Why a New TMS Won’t Completely Solve Your Administrative Workload
The Blind Spot in Data Models: Unstructured Logistics Input
A Transport Management System (TMS) only delivers a return on investment when the data fed into it plays by the software’s strict formatting rules. Any deviation in coding creates an immediate bottleneck in downstream processing. In reality, however, these systems are bombarded daily with unstructured data via emails, loose attachments, and handwritten notes.
The logistics sector struggles with a structural gap between the theoretical capabilities of planning software and the raw data supplied by carriers, shippers, and customs agents.

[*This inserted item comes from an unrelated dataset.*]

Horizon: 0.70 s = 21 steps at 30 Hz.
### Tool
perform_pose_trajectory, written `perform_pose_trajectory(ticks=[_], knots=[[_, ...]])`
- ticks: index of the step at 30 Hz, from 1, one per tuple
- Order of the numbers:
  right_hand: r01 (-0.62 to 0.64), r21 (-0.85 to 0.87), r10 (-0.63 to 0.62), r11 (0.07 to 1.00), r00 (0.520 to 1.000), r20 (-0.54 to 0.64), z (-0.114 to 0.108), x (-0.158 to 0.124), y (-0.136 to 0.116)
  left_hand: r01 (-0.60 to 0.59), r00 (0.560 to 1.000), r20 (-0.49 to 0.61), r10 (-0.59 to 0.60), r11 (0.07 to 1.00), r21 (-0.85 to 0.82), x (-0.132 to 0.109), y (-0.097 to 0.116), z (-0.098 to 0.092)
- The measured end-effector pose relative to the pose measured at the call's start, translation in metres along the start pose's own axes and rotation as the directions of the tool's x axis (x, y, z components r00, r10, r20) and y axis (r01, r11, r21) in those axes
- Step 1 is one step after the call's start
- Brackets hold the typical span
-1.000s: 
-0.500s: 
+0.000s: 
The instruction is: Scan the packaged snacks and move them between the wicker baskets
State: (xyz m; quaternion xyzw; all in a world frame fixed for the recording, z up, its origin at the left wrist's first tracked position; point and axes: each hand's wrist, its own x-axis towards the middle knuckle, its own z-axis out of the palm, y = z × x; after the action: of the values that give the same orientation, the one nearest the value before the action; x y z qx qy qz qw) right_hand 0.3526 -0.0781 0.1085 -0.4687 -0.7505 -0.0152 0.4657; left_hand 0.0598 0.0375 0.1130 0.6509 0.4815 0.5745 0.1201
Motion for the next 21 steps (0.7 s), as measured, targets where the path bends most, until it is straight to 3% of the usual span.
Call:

To bridge this gap, a growing number of companies are opting for back-office outsourcing to guarantee data quality. Supply chain planners waste hours every week retyping freight data from PDFs into the TMS interface. Software demands rigid data components like UN/LOCODEs, standardized Incoterms, and strictly defined weight dimensions. The moment a document sender uses an unconventional notation, the process stalls and a human has to intervene. This is validated by research revealing that 82% of Dutch and Belgian companies fear their TMS solution will fail to deliver due to unusable, dirty data or poor data quality in system integrations.
This system analysis primarily applies to open logistics networks. In closed supply chains—such as fixed retail distribution with draconian EDI mandates for all partners—software architecture functions with fewer manual corrections. However, most freight forwarders and logistics service providers operate at the mercy of temporary chartered carriers, fluctuating client portfolios, and global suppliers who simply do not adhere to uniform tech standards.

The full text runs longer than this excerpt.